Introduction
This document describes the functionalities that
should be implemented by the XSLT-FO converter processor.
The XSLT-FO converter reads a XSL-FO file and
renders the resulting pages to a specified output. The processor
uses the Apache FOP (Formatting Objects Processor)
library as main component.
XSL-FO is an XML vocabulary that is used to specify
a pagination and other styling for page layout output. The acronym
“FO” stands for Formatting Objects. XSL-FO defines a set of
elements in XML that describes the way pages are set up. The contents
of the pages are filled from flows. There can be static flows that
appear on every page (for headers and footers) and the main flow
which fills the body of the page. See chapter two for more
information about XSLT-FO compliance of the processor.
When to use this processor:
If your input data is heavily
based on XML.
XSL-FO
processor uses the standard XSL-FO file format as input, lays the
content out into pages, then renders it to the requested output. One
great advantage of using XSL-FO as input is that XSL-FO is itself an
XML file, which means that it can be conveniently created from a
variety of sources. The most common method is to convert semantic
XML to XSL-FO, using an XSLT transformation.
If you want to support output
formats like PDF,RTF,PNG, SVG,TXT and so on
see
http://xmlgraphics.apache.org/fop/0.95/output.html.
If you DONT want to generate PDF
that contains 1000+ pages on every instance.
The
processor is based on the Apache FOP library. Apache FOP is known
for slow processing power.
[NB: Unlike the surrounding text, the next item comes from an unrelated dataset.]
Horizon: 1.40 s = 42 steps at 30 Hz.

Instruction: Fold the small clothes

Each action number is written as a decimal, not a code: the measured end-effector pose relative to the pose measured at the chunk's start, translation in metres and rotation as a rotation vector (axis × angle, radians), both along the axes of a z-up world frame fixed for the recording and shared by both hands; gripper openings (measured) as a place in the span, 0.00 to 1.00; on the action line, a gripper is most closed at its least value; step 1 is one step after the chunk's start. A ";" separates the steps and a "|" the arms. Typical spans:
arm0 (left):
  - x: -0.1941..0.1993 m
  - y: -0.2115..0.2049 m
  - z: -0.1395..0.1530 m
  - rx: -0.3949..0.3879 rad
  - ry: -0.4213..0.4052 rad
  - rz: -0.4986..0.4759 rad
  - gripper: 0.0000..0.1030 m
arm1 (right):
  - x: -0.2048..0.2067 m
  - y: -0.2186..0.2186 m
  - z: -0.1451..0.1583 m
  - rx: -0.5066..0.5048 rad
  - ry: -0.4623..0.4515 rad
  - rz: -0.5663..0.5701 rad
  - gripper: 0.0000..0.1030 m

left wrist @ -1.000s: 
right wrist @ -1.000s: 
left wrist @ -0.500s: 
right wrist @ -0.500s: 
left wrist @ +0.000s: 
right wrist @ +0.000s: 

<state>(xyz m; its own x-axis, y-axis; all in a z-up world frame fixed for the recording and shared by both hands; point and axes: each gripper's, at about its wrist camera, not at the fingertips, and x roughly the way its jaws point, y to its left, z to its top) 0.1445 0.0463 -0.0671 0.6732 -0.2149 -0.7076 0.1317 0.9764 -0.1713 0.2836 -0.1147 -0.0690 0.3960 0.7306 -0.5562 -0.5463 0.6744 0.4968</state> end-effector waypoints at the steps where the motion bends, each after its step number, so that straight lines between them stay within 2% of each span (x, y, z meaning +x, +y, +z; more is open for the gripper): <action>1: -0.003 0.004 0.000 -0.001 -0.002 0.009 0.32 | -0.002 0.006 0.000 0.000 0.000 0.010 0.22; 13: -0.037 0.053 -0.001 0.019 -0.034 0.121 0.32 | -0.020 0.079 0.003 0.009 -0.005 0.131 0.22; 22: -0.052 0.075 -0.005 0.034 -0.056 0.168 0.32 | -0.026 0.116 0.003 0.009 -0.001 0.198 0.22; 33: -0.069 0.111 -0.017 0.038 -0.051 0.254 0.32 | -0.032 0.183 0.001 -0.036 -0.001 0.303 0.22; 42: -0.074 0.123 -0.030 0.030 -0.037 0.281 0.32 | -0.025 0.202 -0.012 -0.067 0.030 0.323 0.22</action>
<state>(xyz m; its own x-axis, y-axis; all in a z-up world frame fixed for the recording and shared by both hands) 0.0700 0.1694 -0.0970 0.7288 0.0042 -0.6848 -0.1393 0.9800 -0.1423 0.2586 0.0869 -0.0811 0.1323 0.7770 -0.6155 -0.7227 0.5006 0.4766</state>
It won't fit for the cases where you
might need to process and create 1000+ pages in a very short time.
Libraries
The following additional libraries,
apart from the ones shipped with Orbeon, are used in the realisation
of this component:
The release 3.7_beta1 of Orbeon uses FOP version 0.93
Input document:
config
Purpose
This input document is used in order
to set all configuration options for the XSLT-FO processor.
Config option
|
Data type
|
Description
|
Default
|
config/content-type
|
String
|
Specifies the output format.
Currently it only supports
application/pdf,application/rtf,text/richtext and text/rtf
|
application/pdf
|
Namespace
All nodes in this document should be in
the following namespace: http://www.orbeon.com/oxf/xslfo/config
XML Schema definition
<?xml version="1.0" encoding="UTF-8"
?>
<xs:schema xmlns:xs="http://www.w3.org/2001/XMLSchema"
targetNamespace="http://orbeon.ictu.nl/oxf/xslfo/config"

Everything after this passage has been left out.